Typed into Arcturus
This post is a first outline – not even a draft – of a proposed Panton Paper on “Who owns scientific data? Anyone?”
[Note: I am using a blog format to explore these issues. This is partly because it feels natural, and partly because it reaches out to readers of the blog who may not regularly read OKF lists (of course we hope you start doing so). These posts then seed/catalyze discussion which will take place on the OKF open-science list (http://lists.okfn.org/mailman/listinfo/open-science ) and then be communally crafted on one or more Etherpads (temporary scratch pads for Open communal discussion – you'll find the addresses on the list(s)). Note that almost anything I write can and should be edited.]
A very common concern is “Who owns scientific data?” This will not be an easy question to answer and may take some months to explore. This is partly because there will be a fuzzy borderline as to what is data, but mainly because it requires grappling with legal, contractual and moral ownership issues. These cannot be ignored as several recent cases have shown but we can often avoid taking an overly legal-algorithmic approach.

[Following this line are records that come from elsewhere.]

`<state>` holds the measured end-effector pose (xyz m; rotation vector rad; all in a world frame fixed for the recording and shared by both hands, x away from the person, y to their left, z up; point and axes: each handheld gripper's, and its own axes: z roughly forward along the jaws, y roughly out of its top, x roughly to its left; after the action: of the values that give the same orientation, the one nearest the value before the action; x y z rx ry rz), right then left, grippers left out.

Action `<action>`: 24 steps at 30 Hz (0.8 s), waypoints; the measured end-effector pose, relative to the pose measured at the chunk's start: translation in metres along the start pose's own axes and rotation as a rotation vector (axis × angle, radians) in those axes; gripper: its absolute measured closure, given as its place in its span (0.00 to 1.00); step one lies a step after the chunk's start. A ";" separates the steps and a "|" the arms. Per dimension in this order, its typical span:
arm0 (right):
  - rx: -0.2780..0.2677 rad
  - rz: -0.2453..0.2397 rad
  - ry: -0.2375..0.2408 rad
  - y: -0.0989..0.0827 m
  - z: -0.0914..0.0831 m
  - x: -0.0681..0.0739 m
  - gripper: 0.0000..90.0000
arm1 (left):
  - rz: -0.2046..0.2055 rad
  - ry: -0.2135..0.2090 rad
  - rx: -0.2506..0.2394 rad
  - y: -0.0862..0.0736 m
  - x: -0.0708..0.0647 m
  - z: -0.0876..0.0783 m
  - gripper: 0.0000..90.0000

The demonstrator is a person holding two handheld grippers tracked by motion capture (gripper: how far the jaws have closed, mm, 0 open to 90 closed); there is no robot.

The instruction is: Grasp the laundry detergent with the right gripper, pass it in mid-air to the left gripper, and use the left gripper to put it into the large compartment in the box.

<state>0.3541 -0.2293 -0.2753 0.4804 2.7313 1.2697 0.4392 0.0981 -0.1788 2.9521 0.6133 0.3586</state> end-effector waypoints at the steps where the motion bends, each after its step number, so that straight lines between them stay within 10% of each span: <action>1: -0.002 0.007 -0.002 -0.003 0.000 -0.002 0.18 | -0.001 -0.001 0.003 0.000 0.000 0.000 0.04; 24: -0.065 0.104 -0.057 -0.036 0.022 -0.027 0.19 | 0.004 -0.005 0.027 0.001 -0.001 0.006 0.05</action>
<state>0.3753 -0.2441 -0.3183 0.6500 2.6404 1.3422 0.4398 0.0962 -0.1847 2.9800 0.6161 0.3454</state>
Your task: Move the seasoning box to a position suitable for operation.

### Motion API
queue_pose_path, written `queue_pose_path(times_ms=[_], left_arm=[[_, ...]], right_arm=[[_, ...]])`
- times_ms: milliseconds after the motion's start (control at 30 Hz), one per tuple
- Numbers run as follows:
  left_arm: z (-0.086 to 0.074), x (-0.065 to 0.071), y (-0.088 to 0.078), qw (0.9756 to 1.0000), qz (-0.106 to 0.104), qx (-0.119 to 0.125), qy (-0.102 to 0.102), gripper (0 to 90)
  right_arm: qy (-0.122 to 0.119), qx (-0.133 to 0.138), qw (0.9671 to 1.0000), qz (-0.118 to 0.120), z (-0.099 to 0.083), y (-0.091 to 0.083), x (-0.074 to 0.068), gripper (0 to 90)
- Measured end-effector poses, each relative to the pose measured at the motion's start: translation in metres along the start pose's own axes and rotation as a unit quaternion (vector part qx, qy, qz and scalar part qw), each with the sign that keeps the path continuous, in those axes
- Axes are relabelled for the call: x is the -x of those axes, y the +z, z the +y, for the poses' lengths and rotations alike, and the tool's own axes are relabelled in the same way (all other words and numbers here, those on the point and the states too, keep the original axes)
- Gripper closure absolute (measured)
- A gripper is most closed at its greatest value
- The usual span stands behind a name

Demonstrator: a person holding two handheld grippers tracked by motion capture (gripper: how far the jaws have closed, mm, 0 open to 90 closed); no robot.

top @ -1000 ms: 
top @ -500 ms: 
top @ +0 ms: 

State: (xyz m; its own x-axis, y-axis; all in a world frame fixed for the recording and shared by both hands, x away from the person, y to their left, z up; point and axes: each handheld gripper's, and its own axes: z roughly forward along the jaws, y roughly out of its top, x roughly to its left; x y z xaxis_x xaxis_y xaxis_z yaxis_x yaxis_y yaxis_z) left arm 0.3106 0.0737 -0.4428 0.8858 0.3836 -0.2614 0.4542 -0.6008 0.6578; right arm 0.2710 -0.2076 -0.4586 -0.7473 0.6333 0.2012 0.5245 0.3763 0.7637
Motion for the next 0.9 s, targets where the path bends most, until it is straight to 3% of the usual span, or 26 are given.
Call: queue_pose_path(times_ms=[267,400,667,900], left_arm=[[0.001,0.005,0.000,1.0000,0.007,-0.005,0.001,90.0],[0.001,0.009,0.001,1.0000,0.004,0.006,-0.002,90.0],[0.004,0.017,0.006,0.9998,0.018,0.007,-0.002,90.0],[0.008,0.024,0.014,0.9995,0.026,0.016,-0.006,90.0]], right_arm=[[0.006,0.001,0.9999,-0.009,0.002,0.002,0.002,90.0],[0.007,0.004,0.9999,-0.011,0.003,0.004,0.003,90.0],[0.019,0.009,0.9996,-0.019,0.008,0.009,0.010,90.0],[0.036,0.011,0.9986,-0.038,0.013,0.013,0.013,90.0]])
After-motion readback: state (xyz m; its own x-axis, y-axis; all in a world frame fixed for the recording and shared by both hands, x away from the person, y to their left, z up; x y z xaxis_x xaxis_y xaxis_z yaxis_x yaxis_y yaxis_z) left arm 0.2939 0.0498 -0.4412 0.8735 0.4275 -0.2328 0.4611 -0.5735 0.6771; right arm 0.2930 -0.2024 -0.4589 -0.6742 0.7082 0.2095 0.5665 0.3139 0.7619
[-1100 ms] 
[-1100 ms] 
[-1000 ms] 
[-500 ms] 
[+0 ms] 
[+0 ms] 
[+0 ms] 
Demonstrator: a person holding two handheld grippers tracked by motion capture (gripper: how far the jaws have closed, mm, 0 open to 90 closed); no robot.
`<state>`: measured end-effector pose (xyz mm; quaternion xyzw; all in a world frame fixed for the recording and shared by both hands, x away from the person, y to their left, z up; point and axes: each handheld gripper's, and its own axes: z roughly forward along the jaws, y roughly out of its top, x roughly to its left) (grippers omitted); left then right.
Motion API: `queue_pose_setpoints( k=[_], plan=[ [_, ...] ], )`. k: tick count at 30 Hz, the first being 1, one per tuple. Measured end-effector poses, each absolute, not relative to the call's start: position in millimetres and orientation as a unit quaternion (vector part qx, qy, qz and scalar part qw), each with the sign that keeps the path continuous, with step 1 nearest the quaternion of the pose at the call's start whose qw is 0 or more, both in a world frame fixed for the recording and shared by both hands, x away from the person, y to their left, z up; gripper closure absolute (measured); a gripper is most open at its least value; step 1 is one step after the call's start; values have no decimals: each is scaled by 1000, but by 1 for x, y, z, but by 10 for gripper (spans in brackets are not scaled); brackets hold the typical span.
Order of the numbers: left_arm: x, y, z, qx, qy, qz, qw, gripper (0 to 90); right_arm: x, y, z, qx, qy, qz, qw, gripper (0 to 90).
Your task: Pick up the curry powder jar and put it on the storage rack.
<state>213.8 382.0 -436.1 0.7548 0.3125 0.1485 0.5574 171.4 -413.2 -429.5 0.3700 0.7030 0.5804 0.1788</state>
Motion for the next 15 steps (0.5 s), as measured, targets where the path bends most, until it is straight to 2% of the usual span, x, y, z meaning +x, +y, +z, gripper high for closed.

NOTE: I got so bogged down in the legal issues that I forgot to raise the most fundamental question of all – does or should anyone own data? Claudia Koltzenburg rightly points this out on Friendfeed
good you make a start in the PP/OKF context, pmr, thanks, and I do welcome the tentativeness of your post. On an equally tentative note, let me add that the title of PP3 (currently “Who owns Scientific Data?”) implies that anyone does (or should?) own data, maybe let’s find a more neutral question without any such implication? Would this be perceived as more neutral? “Are scientific data owned by anyone?” I guess that this would help us move away from the pdf towards xml – Claudia Koltzenburg
Much of the discussion will use words such as “research” rather than “data” and we should try to make the distinction where possible. Tangible research involves recorded ideas, hypotheses, software, data (in different sorts of rawness/filtering) , analyses, conclusions. Some or all can be protected by copyright or patents.
In some jurisdictions there are explicit or implicit requirements to try to exploit research, perhaps most prominently in the US Bayh-Dole Act (http://en.wikipedia.org/wiki/Bayh%E2%80%93Dole_Act ). Quoting Wikipedia:
Among other things, [Bayh-Dole] gave US universities, small businesses and non-profits intellectual property control of their inventions and other intellectual property that resulted from such funding. The Act, sponsored by two senators, Birch Bayh of Indiana and Bob Dole of Kansas, was enacted by the United States Congress on December 12, 1980.
Perhaps the most important change of Bayh-Dole is that it reversed the presumption of title. Bayh-Dole permits a university, small business, or non-profit institution to elect to pursue ownership of an invention in preference to the government.
Note the use of “Intellectual Property”, not “data” (which is a subset of the IP). Bayh-Dole is seen by some as emphasizing the need to exploit at the expense of the free flow of research within the community. Staff in many (?most) research institutions have explicit contracts requiring them to attempt to exploit discoveries and tools.
Concerns have been raised about this, e.g.
I see roughly three aspects of data ownership:
- Legal. In some (?most) jurisdictions some of the research output (such as computer software) is automatically copyright. The copyright owner may not be obvious. In the UK it could be the employer or the author. A PhD student usually owns the copyright automatically, while for a postdoc it may depend whether the work is “for hire”.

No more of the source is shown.